## About this exercise
Using the data that follows, report how many lines include "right"; output no other text.

## Recorded data
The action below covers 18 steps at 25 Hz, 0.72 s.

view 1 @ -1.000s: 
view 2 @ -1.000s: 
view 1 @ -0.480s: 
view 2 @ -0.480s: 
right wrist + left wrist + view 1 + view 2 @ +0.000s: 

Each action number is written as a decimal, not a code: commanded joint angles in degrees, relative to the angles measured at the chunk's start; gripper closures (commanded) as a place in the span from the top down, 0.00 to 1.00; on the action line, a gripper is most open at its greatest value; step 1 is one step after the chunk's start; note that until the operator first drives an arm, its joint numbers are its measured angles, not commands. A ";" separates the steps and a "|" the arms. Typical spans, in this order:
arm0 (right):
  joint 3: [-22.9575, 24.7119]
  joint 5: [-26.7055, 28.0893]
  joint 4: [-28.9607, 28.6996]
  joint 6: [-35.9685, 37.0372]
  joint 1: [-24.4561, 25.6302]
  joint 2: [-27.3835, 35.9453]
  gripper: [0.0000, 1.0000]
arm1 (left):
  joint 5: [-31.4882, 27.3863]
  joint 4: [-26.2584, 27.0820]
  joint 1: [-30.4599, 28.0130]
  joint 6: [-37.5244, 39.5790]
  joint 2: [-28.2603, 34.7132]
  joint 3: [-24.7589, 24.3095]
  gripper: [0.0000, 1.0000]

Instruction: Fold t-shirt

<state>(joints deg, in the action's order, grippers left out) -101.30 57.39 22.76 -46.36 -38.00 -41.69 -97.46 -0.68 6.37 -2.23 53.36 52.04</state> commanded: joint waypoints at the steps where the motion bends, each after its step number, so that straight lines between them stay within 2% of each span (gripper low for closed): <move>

## Reply to the task
2